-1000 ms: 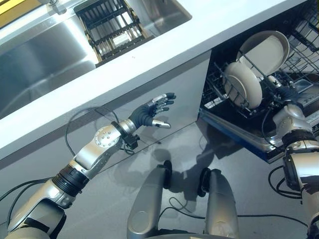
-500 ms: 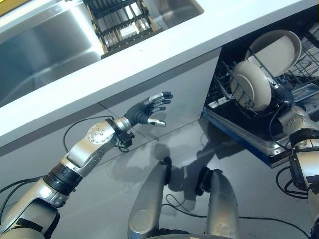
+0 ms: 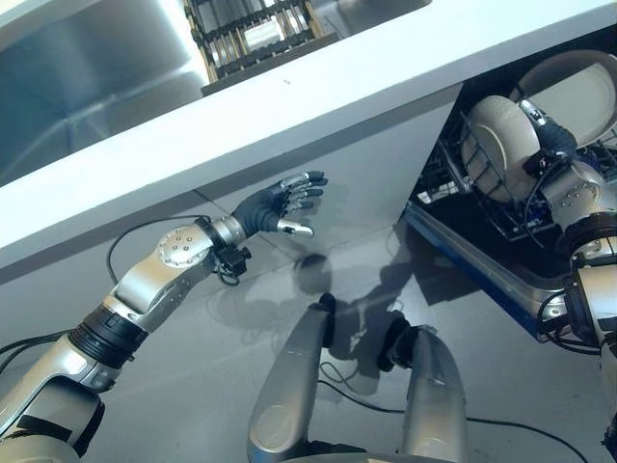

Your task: Pick up plates and place into dishwasher.

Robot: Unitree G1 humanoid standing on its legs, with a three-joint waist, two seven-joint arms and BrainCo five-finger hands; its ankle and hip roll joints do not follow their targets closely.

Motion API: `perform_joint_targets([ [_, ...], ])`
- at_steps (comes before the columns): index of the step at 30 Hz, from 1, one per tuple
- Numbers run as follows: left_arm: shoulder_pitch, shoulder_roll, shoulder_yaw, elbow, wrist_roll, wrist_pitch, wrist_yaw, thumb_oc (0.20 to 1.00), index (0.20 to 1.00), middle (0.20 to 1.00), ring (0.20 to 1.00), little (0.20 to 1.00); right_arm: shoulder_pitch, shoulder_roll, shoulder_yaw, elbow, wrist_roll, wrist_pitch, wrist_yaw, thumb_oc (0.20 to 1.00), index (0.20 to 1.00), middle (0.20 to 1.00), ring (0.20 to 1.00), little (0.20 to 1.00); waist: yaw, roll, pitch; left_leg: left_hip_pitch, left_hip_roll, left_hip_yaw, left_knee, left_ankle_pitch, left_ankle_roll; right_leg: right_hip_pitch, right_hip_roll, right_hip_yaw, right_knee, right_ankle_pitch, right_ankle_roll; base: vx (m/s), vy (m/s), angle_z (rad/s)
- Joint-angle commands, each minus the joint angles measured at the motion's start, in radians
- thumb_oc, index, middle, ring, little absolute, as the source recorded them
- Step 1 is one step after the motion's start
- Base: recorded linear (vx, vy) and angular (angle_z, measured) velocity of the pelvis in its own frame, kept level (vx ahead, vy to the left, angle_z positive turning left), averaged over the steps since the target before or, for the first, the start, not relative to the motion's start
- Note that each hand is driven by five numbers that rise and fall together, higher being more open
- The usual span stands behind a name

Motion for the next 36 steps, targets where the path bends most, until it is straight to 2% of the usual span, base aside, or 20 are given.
perform_joint_targets([
  [1,-0.014,0.025,0.091,-0.073,-0.061,-0.024,-0.005,1.0,1.0,1.0,1.0,1.0,-0.086,0.013,0.014,-0.1,0.035,-0.067,-0.02,1.0,1.0,1.0,1.0,1.0,0.03,0.021,0.015,0.0,-0.04,0.04,-0.027,-0.025,0.1,0.001,0.026,0.008,0.009,0.049,0.013,0.0,0.0,0.0],
  [3,-0.015,0.031,0.092,-0.08,-0.066,-0.027,-0.011,1.0,1.0,1.0,1.0,1.0,-0.081,0.008,0.019,-0.11,-0.016,-0.081,-0.058,1.0,1.0,1.0,1.0,1.0,0.029,0.02,0.015,-0.001,-0.038,0.041,-0.036,-0.019,0.101,-0.002,0.028,0.008,0.002,0.055,0.016,0.0,-0.001,0.02],
  [4,-0.017,0.036,0.091,-0.086,-0.072,-0.028,-0.013,1.0,1.0,1.0,1.0,1.0,-0.078,0.001,0.028,-0.11,-0.11,-0.089,-0.095,1.0,1.0,1.0,1.0,1.0,0.028,0.019,0.015,0.001,-0.037,0.043,-0.042,-0.017,0.1,0.0,0.029,0.008,-0.004,0.058,0.017,-0.01,0.004,0.05],
  [6,-0.014,0.035,0.095,-0.091,-0.069,-0.03,-0.015,1.0,1.0,1.0,1.0,1.0,-0.071,-0.006,0.046,-0.118,-0.194,-0.097,-0.142,1.0,1.0,1.0,1.0,1.0,0.027,0.017,0.015,0.005,-0.033,0.044,-0.053,-0.012,0.101,0.002,0.033,0.009,-0.014,0.066,0.019,0.0,0.005,0.02],
  [7,-0.009,0.041,0.097,-0.092,-0.071,-0.039,-0.017,1.0,1.0,1.0,1.0,1.0,-0.056,-0.019,0.064,-0.127,-0.3,-0.107,-0.203,1.0,1.0,1.0,1.0,1.0,0.022,0.012,0.015,0.015,-0.028,0.048,-0.064,-0.012,0.101,0.011,0.036,0.009,-0.027,0.069,0.019,-0.01,0.031,0.0],
  [11,0.028,0.03,0.11,-0.104,-0.05,-0.055,-0.017,1.0,1.0,1.0,1.0,1.0,0.039,-0.022,0.059,-0.229,-0.467,-0.122,-0.374,1.0,1.0,1.0,1.0,1.0,0.0,-0.002,0.015,0.046,-0.015,0.059,-0.083,-0.014,0.102,0.039,0.05,0.014,-0.058,0.079,0.022,-0.01,0.052,-0.05],
  [12,0.038,0.021,0.112,-0.104,-0.04,-0.062,-0.017,1.0,1.0,1.0,1.0,1.0,0.071,-0.016,0.052,-0.271,-0.489,-0.128,-0.417,1.0,1.0,1.0,1.0,1.0,-0.006,-0.004,0.015,0.053,-0.013,0.062,-0.085,-0.015,0.101,0.046,0.053,0.016,-0.065,0.081,0.023,0.0,0.092,-0.13],
  [15,0.077,-0.017,0.121,-0.12,-0.002,-0.079,-0.003,1.0,1.0,1.0,1.0,1.0,0.222,0.026,0.0,-0.421,-0.686,-0.15,-0.557,1.0,1.0,1.0,1.0,1.0,-0.036,-0.01,0.015,0.071,-0.006,0.073,-0.1,-0.018,0.102,0.061,0.064,0.031,-0.092,0.09,0.028,-0.01,0.09,-0.12],
  [19,0.121,-0.063,0.114,-0.138,0.059,-0.112,0.035,1.0,1.0,1.0,1.0,1.0,0.381,0.076,-0.03,-0.603,-0.909,-0.111,-0.742,1.0,1.0,1.0,1.0,1.0,-0.07,-0.01,0.015,0.082,-0.004,0.089,-0.121,-0.019,0.104,0.067,0.077,0.052,-0.128,0.1,0.036,-0.04,0.085,-0.09],
  [22,0.139,-0.081,0.102,-0.137,0.078,-0.14,0.052,1.0,1.0,1.0,1.0,1.0,0.428,0.095,-0.041,-0.632,-1.025,-0.114,-0.84,1.0,1.0,1.0,1.0,1.0,-0.085,-0.003,0.015,0.089,-0.004,0.102,-0.138,-0.018,0.101,0.073,0.081,0.059,-0.151,0.104,0.039,-0.05,0.079,-0.15],
  [26,0.146,-0.099,0.092,-0.132,0.083,-0.164,0.059,1.0,1.0,1.0,1.0,1.0,0.424,0.096,-0.057,-0.598,-1.041,-0.138,-0.893,1.0,1.0,1.0,1.0,1.0,-0.093,0.017,0.015,0.095,-0.007,0.115,-0.161,-0.008,0.098,0.07,0.082,0.064,-0.171,0.113,0.04,-0.05,0.085,-0.09],
  [31,0.137,-0.098,0.077,-0.128,0.074,-0.189,0.068,1.0,1.0,1.0,1.0,1.0,0.402,0.099,-0.061,-0.512,-0.943,-0.157,-0.873,1.0,1.0,1.0,1.0,1.0,-0.092,0.033,0.015,0.095,-0.01,0.128,-0.171,-0.01,0.096,0.06,0.08,0.067,-0.174,0.107,0.04,-0.04,0.046,-0.04],
  [36,0.129,-0.091,0.069,-0.121,0.07,-0.201,0.071,1.0,1.0,1.0,1.0,1.0,0.389,0.102,-0.095,-0.388,-0.757,-0.204,-0.822,1.0,1.0,1.0,1.0,1.0,-0.086,0.04,0.015,0.092,-0.011,0.132,-0.175,-0.011,0.096,0.052,0.079,0.063,-0.173,0.107,0.039,-0.02,0.001,0.0],
])
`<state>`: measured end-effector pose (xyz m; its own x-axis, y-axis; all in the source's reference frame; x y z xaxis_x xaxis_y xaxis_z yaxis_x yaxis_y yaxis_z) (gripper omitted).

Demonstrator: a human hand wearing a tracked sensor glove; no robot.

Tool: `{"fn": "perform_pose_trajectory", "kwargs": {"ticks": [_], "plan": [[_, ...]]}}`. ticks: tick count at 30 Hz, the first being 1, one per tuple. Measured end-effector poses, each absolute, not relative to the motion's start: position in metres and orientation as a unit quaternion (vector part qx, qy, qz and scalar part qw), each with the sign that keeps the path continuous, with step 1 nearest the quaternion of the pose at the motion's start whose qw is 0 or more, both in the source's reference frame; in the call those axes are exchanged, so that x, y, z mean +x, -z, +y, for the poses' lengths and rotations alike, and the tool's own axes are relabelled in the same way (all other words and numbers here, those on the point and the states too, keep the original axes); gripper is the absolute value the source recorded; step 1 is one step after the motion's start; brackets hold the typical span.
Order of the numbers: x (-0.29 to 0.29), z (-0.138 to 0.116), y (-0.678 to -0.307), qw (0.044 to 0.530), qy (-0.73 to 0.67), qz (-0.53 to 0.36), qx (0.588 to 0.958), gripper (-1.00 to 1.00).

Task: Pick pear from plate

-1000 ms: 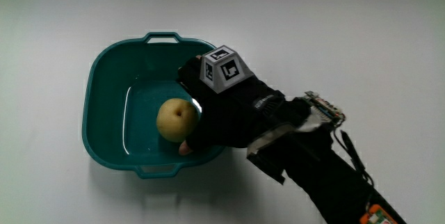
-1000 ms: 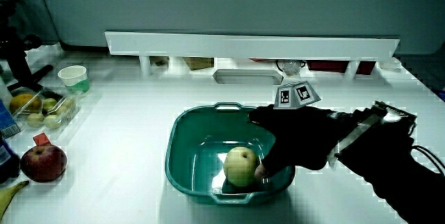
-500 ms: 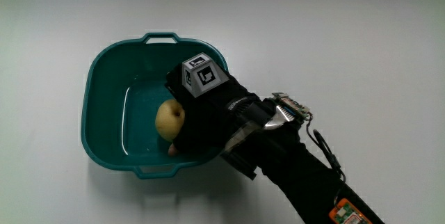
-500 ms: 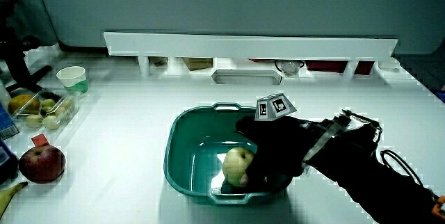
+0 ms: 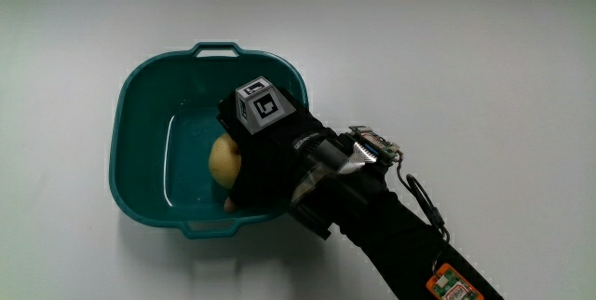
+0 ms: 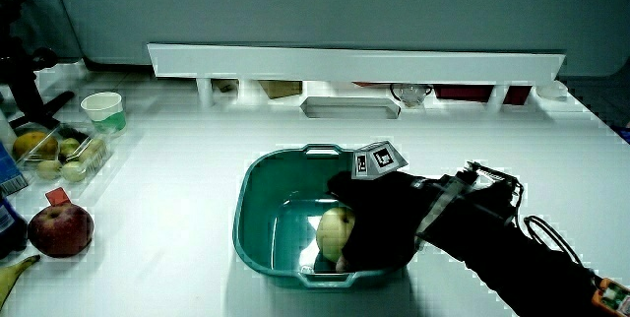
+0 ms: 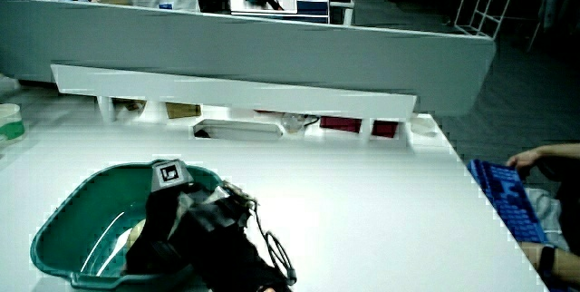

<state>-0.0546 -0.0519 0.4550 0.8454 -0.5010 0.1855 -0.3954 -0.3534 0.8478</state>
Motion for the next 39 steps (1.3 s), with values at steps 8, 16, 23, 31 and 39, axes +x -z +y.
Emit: {"fn": "perform_pose_trajectory", "kwargs": {"ticks": [8, 16, 23, 31, 39], "plan": [[-0.053, -0.053, -0.452, 0.489, 0.031, -0.287, 0.823, 0.07], [-0.053, -0.054, -0.452, 0.471, 0.022, -0.286, 0.834, 0.36], [-0.052, -0.054, -0.453, 0.465, 0.011, -0.286, 0.838, 0.61], [-0.055, -0.051, -0.448, 0.436, 0.016, -0.299, 0.849, 0.89], [-0.057, -0.048, -0.442, 0.391, 0.015, -0.307, 0.867, 1.0]]}}
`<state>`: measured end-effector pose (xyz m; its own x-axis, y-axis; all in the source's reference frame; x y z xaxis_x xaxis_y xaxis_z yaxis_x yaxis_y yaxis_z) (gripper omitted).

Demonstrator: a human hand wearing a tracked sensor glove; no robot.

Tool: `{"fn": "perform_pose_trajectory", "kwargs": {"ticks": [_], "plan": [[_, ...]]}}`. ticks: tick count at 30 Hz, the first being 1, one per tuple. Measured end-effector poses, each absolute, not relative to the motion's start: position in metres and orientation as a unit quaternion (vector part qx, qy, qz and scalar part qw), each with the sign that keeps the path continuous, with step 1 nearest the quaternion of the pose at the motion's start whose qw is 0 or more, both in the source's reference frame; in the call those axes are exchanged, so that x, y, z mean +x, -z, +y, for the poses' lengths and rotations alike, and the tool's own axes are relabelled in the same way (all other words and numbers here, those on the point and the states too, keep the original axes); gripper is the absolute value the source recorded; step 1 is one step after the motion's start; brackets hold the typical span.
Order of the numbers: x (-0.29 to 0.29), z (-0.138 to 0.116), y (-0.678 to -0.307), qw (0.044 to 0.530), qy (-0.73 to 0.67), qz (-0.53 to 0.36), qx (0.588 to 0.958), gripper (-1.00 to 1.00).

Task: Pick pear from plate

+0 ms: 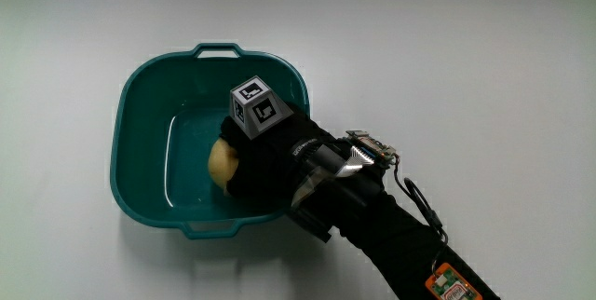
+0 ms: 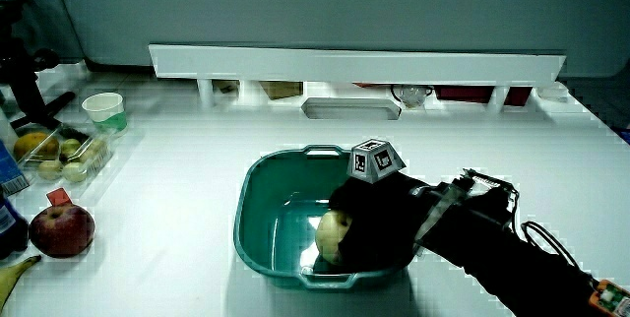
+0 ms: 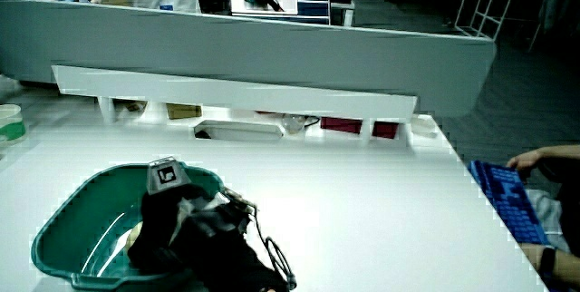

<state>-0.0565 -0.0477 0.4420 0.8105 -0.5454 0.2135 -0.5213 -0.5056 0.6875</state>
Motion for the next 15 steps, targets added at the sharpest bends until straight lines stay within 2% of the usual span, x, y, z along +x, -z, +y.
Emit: {"fn": "perform_pose_trajectory", "kwargs": {"ticks": [3, 4, 9, 11, 12, 14, 15], "plan": [[-0.057, -0.047, -0.44, 0.384, 0.012, -0.314, 0.868, 1.0], [-0.057, -0.047, -0.441, 0.395, 0.014, -0.311, 0.864, 1.0], [-0.053, -0.049, -0.429, 0.367, 0.006, -0.315, 0.875, 1.0], [-0.05, -0.051, -0.423, 0.37, -0.006, -0.315, 0.874, 1.0], [-0.048, -0.051, -0.417, 0.35, -0.007, -0.318, 0.881, 1.0], [-0.044, -0.053, -0.405, 0.354, -0.015, -0.322, 0.878, 1.0], [-0.042, -0.054, -0.4, 0.336, -0.018, -0.325, 0.884, 1.0]]}}
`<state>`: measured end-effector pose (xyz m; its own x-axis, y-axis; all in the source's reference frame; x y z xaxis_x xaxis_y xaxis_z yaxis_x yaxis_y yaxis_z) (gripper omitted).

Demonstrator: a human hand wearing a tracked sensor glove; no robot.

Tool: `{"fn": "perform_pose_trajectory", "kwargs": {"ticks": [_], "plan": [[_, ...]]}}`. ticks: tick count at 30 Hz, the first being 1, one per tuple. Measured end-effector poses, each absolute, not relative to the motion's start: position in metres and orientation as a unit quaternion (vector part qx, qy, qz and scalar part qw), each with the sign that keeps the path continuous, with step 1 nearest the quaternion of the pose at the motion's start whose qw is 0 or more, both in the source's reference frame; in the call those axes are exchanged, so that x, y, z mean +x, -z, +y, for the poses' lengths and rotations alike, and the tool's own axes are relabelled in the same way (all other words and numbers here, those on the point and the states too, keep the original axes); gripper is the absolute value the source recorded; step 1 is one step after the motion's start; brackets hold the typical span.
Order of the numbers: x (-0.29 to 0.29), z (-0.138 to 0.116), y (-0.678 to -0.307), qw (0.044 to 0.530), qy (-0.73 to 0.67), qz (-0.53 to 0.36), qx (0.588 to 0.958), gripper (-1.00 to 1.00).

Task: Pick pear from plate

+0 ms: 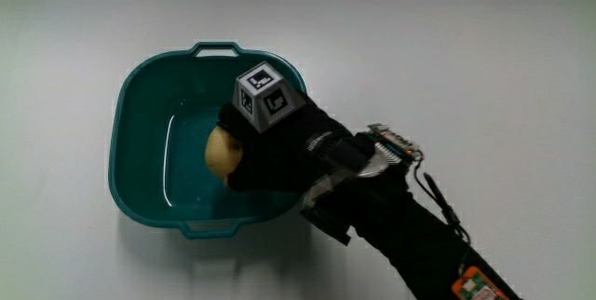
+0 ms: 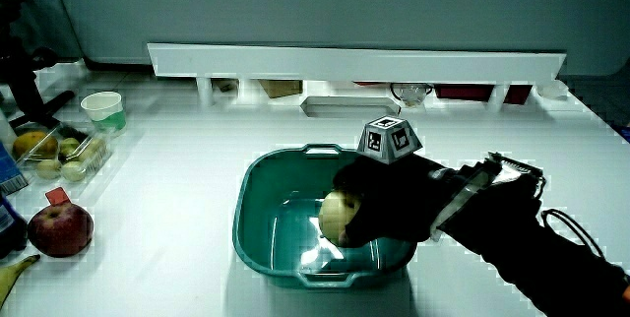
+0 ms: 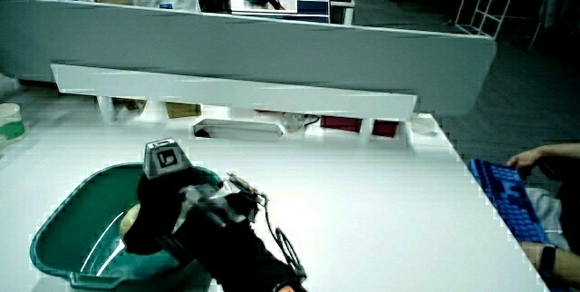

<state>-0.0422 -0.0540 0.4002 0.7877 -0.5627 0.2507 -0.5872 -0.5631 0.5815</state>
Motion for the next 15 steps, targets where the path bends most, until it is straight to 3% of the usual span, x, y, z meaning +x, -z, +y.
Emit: {"fn": "perform_pose_trajectory", "kwargs": {"ticks": [5, 8, 12, 13, 14, 15], "plan": [[-0.029, -0.06, -0.376, 0.33, -0.02, -0.324, 0.886, 1.0], [-0.021, -0.067, -0.39, 0.383, -0.029, -0.334, 0.861, 1.0], [-0.002, -0.073, -0.359, 0.331, -0.053, -0.317, 0.887, 1.0], [0.003, -0.075, -0.361, 0.335, -0.047, -0.313, 0.888, 1.0], [0.007, -0.079, -0.371, 0.373, -0.076, -0.327, 0.865, 1.0], [0.012, -0.08, -0.367, 0.366, -0.078, -0.323, 0.869, 1.0]]}}
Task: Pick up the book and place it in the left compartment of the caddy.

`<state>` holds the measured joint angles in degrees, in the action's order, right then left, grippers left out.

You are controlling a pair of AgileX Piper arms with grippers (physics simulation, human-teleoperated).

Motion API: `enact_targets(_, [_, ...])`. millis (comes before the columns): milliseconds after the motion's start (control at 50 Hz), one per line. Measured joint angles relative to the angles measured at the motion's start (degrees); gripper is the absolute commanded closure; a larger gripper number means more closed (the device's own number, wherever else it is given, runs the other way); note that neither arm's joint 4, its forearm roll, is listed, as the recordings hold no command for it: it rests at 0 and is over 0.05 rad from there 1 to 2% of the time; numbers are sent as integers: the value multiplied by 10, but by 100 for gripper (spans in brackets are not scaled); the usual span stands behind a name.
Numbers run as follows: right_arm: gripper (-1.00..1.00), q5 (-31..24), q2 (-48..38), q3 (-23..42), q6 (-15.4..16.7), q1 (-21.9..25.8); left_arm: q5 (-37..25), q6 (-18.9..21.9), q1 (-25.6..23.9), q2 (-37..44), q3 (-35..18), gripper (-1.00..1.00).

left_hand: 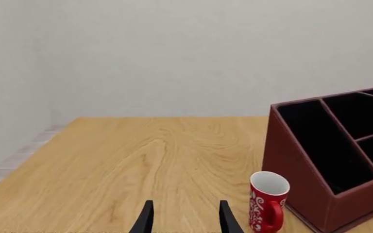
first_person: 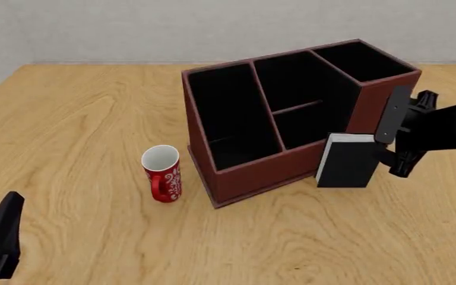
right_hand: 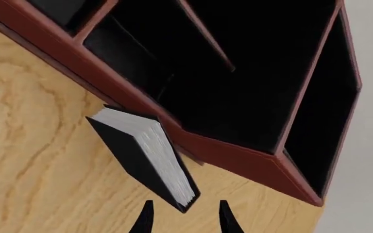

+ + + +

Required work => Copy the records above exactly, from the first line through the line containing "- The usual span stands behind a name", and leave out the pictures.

Answer area =>
-1000 ms: 
-500 ms: 
+0 ms: 

Your task: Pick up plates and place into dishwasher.

Robot: Unitree G1 humanoid standing on its legs, with a three-joint waist, two seven-joint arms and BrainCo five-finger hands; its ankle and hip roll joints do not follow their targets closely.

Motion API: `perform_joint_targets([ [_, ...], ])`
- at_steps (comes before the columns): index of the step at 30 Hz, from 1, one per tuple
- Numbers run as follows: left_arm: shoulder_pitch, shoulder_roll, shoulder_yaw, elbow, wrist_roll, wrist_pitch, wrist_yaw, thumb_oc (0.20 to 1.00), index (0.20 to 1.00), middle (0.20 to 1.00), ring (0.20 to 1.00), little (0.20 to 1.00); right_arm: shoulder_pitch, shoulder_roll, shoulder_yaw, elbow, wrist_roll, wrist_pitch, wrist_yaw, thumb_oc (0.20 to 1.00), index (0.20 to 1.00), middle (0.20 to 1.00), ring (0.20 to 1.00), little (0.20 to 1.00); waist: yaw, roll, pitch; left_leg: left_hip_pitch, left_hip_roll, left_hip_yaw, left_knee, left_ankle_pitch, left_ankle_roll; right_leg: right_hip_pitch, right_hip_roll, right_hip_yaw, right_knee, right_ankle_pitch, right_ankle_roll; base: vx (m/s), vy (m/s), angle_z (rad/s)
- Joint-angle commands, each minus the joint angles measured at the motion's start, in radians
- thumb_oc, index, middle, ring, little absolute, as the source recorded them
- Step 1 is one step after the motion's start
- Base: recorded linear (vx, vy) and angular (angle_z, measured) velocity of the pelvis in its own frame, kept level (vx ahead, vy to the left, angle_z positive turning left), averaged over the steps since the target before or, for the first, the start, not relative to the motion's start
- Note that each hand is driven by five numbers that rise and fall together, higher being more open
- The usual span stands behind a name

No additional work remains on the exercise.